Дальше произошло следующее. Зерчанинов, прочитав рукопись, предложил в конце, за последней фразой — «Было бы славно написать о футболе так, как он его видел»,— поставить вопрос: «Удастся ли?».
Автору легче согласиться с сокращением, чем с посторонней вставкой. А я согласился тут же, чем был немало удивлен: в таких случаях обычно дерзко ершусь.
Выйдя из редакции на улицу Горького, обнаружил, что вопрос «Удастся ли?» привязался. Он отвечал настроению, с которым я сидел над очерком, чувствуя общность наших с Есениным судеб.
Константин Сергеевич вел свои высокопрофессиональные занятия, сохраняя в неприкосновенности первозданную душу болельщика. Историограф, энциклопедист, он был уверен, что в своих изысканиях никого не забудет, не обидит, не обойдет молчанием, и потому с легким сердцем позволял себе отводить душу в пристрастных переживаниях. В этом секрет обаяния его личности применительно к футболу, его мальчишества до последнего дня. И немалая отвага, потому что профессионалы считают хорошим тоном открещиваться, по крайней мере на словах, от всего болельщицкого.
Никто не рождается членом президиума федерации, тренером, судьей, репортером, статистиком. Самые чуткие родители бессильны уловить в сыне подобные задатки. Футбольное тяготение начинается в одно прекрасное утро, с восхода солнца, когда человек просыпается с ощущением, что он — болельщик. Неизвестно почему, но — отныне и навсегда. Можно поигрывать, а можно стоять за воротами. Один двинется в мастера, а тысячи равных ему по сердечной привязанности к мячу и любимой команде осядут на трибунах.

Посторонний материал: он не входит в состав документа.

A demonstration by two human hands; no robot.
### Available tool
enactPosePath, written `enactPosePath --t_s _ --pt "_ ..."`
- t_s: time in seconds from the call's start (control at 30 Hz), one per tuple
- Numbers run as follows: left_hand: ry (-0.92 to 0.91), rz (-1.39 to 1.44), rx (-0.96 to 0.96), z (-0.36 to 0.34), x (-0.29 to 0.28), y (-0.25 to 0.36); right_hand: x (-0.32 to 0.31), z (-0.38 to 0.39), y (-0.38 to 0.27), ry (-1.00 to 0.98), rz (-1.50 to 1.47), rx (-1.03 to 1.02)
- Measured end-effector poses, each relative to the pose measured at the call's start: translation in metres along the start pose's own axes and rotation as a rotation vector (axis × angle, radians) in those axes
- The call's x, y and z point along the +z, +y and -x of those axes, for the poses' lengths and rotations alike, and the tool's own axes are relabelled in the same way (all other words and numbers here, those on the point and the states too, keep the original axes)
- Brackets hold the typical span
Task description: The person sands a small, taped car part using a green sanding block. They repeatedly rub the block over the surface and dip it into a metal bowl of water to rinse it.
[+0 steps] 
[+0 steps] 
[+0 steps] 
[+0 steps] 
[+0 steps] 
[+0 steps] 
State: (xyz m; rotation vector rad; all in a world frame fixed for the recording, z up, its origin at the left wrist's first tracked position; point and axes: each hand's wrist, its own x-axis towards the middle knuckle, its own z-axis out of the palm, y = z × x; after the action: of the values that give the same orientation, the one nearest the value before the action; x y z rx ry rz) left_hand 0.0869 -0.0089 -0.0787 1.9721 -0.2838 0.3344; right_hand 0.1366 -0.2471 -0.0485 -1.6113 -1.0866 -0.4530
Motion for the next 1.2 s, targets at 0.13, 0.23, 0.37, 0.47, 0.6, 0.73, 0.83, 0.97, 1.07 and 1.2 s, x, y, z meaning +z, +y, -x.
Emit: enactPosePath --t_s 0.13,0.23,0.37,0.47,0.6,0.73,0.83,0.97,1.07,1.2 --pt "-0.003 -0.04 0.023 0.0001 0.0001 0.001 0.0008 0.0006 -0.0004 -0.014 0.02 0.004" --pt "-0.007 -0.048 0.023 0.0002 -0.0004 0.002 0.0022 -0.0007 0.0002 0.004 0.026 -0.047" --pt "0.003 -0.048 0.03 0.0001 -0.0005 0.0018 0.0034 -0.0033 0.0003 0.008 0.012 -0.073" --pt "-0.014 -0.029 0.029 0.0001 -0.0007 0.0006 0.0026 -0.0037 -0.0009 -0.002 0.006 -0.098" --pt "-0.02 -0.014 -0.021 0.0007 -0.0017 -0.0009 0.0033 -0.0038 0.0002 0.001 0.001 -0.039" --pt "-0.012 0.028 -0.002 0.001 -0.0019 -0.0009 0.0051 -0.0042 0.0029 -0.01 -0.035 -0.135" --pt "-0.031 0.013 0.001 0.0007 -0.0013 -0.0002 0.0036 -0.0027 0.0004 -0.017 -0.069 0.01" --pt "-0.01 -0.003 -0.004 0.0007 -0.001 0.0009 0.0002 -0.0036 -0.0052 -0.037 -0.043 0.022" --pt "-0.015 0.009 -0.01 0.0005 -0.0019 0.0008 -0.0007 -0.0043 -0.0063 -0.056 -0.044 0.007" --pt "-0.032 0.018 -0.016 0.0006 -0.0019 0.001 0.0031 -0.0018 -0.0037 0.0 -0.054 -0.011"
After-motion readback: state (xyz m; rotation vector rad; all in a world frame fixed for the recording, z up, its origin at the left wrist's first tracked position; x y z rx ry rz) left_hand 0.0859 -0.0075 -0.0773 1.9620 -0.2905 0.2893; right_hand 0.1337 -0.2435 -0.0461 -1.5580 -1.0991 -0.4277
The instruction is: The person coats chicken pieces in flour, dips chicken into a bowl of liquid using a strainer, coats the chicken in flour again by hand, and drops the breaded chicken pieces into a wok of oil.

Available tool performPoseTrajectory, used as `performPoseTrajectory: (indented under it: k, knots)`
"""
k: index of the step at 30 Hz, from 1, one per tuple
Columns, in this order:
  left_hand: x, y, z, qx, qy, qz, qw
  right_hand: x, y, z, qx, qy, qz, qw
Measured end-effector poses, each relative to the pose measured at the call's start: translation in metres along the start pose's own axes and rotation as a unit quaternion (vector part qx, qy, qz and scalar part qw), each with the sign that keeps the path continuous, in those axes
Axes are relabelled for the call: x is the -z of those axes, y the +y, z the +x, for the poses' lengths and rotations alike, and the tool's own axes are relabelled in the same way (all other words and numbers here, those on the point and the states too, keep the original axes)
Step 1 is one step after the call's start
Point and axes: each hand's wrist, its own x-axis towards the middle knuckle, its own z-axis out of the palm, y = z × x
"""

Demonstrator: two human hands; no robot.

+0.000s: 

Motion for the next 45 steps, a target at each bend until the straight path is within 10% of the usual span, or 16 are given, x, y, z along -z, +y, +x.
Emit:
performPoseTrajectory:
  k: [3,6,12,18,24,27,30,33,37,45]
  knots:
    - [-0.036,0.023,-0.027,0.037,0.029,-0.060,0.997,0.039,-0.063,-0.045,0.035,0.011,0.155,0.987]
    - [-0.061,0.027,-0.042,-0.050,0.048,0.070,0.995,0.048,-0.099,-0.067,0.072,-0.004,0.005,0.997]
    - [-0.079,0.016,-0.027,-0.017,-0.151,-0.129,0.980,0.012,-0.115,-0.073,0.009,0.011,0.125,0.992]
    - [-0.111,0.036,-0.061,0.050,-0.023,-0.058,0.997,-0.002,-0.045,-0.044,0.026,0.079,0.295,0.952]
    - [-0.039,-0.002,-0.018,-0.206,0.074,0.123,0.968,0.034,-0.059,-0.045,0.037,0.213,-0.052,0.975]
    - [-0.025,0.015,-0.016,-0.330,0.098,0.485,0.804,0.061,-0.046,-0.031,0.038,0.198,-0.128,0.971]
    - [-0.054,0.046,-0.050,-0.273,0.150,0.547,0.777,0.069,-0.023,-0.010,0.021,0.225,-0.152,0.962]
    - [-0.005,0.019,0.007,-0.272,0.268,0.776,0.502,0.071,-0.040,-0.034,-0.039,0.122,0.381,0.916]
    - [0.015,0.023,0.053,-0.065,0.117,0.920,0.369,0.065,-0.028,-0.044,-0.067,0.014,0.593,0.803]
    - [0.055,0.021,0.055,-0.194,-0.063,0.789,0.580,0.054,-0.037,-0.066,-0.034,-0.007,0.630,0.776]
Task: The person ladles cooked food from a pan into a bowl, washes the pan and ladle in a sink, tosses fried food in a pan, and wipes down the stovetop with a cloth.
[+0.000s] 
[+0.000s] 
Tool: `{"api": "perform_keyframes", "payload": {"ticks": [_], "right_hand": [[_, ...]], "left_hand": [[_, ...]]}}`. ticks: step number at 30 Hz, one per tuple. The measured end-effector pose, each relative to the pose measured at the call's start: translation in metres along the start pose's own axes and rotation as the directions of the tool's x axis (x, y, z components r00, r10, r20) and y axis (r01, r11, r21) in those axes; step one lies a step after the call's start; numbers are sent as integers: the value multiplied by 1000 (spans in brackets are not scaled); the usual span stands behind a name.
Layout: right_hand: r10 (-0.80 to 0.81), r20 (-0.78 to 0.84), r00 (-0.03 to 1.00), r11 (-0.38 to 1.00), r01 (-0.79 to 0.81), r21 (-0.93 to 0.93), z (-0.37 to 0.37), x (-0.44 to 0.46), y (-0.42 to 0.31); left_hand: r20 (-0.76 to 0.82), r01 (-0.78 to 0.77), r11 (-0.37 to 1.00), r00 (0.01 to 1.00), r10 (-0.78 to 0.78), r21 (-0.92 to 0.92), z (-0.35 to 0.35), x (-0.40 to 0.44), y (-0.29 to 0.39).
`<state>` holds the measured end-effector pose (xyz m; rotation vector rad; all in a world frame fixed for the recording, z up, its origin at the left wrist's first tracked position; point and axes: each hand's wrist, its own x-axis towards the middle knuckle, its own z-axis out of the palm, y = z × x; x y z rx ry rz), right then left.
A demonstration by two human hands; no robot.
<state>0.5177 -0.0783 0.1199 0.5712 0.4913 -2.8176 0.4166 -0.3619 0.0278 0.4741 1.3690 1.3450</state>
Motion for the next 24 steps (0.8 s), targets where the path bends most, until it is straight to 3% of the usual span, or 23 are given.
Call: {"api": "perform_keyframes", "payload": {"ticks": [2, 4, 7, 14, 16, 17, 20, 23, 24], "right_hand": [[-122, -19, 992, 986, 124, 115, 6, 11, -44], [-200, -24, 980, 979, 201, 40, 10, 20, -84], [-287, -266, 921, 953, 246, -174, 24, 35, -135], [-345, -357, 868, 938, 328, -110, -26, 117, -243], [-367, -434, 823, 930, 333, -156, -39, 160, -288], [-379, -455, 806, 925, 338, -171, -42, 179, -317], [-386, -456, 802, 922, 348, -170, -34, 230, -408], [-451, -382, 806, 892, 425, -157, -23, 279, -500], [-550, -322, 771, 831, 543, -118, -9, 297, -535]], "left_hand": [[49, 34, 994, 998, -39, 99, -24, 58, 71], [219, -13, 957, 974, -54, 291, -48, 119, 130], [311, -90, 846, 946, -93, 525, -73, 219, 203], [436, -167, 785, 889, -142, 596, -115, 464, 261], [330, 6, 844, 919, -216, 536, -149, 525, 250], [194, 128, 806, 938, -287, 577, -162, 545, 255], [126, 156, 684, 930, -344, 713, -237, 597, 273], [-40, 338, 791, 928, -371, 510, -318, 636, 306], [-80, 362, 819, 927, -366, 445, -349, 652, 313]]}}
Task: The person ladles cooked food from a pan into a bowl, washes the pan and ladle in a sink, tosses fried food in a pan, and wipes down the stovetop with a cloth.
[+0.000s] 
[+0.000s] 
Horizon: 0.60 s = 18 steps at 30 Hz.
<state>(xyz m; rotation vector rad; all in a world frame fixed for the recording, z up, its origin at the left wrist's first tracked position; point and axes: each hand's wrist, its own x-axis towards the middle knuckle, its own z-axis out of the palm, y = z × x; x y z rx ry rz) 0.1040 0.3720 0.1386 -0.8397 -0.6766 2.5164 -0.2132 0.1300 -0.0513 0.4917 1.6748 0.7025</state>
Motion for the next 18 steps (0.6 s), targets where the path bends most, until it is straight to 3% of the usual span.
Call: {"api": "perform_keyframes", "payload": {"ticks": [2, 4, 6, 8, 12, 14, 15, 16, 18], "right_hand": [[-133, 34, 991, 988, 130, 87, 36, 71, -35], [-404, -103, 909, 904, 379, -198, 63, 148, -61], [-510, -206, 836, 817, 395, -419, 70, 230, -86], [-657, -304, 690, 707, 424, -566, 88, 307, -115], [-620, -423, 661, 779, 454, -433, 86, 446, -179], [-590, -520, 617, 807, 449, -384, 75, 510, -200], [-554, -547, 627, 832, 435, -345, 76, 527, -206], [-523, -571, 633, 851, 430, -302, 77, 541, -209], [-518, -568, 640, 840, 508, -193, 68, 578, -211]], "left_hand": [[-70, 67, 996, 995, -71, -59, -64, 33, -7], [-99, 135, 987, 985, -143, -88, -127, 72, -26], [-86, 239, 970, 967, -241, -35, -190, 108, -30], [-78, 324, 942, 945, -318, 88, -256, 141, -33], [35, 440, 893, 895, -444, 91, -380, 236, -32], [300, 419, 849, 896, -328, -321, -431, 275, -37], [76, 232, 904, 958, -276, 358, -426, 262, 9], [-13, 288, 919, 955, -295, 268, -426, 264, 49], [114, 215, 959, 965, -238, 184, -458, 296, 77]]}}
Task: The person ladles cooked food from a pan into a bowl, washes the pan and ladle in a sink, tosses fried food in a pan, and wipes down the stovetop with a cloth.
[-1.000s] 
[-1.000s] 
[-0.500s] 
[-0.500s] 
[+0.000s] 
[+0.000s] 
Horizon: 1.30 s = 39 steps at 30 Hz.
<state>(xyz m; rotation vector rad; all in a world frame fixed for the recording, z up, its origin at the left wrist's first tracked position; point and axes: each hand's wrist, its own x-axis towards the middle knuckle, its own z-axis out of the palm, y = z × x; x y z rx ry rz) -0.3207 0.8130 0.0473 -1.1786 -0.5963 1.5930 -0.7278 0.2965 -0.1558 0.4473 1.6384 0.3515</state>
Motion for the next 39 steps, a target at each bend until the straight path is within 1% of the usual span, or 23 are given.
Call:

Не встречал среди связавших себя с футболом никого, кто угодил бы на эту стезю случайно, по протекции или насильно, поддавшись уговорам. Встречал, и немало, таких, о ком полагается отозваться: «не по Сеньке шапка». Но это другой разговор. Болельщиками были и они, не способные стать футболу полезными, а то из-за скудоумия, трусости, лени встававшие ему поперек. Бывало, самые надутые, «замурованные» службисты, в размягченности или подвыпитии, с видимым удовольствием, хвастая, хотя и опасливо понижая голос, расписывали мне свое молодецкое болельщицкое прошлое, оговаривая, что «откровение не для печати».